-- Dataset excerpt follows --

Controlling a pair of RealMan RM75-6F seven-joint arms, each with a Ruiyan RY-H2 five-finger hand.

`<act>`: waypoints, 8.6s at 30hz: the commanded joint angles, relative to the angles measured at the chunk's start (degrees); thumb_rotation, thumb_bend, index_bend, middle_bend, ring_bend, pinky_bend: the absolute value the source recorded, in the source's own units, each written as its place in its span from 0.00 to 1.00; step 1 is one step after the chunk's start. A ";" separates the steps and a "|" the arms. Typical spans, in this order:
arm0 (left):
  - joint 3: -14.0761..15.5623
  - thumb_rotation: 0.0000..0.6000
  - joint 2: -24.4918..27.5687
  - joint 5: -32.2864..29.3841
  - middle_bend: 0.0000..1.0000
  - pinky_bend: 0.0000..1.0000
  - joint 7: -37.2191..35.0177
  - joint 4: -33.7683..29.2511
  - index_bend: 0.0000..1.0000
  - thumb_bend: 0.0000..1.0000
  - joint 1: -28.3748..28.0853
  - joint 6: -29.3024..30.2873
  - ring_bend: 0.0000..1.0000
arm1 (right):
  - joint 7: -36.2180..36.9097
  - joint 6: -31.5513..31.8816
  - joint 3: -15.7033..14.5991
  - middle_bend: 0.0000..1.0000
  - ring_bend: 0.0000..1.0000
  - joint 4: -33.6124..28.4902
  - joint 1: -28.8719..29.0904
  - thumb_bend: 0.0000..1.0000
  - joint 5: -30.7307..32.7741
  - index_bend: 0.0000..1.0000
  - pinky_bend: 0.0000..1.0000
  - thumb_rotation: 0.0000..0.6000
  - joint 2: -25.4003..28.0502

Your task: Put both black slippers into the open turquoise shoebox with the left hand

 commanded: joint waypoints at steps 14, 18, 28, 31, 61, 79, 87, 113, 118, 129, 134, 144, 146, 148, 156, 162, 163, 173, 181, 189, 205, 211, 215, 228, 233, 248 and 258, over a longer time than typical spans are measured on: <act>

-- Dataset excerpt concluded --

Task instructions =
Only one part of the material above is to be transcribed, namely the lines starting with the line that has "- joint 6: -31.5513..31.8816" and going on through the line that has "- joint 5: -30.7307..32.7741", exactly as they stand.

Finished task =
  - joint 6: -31.5513..31.8816
  - joint 3: -15.7033..14.5991
  - middle_bend: 0.0000..1.0000
  - ring_bend: 0.0000..1.0000
  - joint 4: -33.6124..28.4902
  - joint 1: -28.8719..29.0904
  - thumb_bend: 0.0000..1.0000
  - joint 5: -30.7307..32.7741

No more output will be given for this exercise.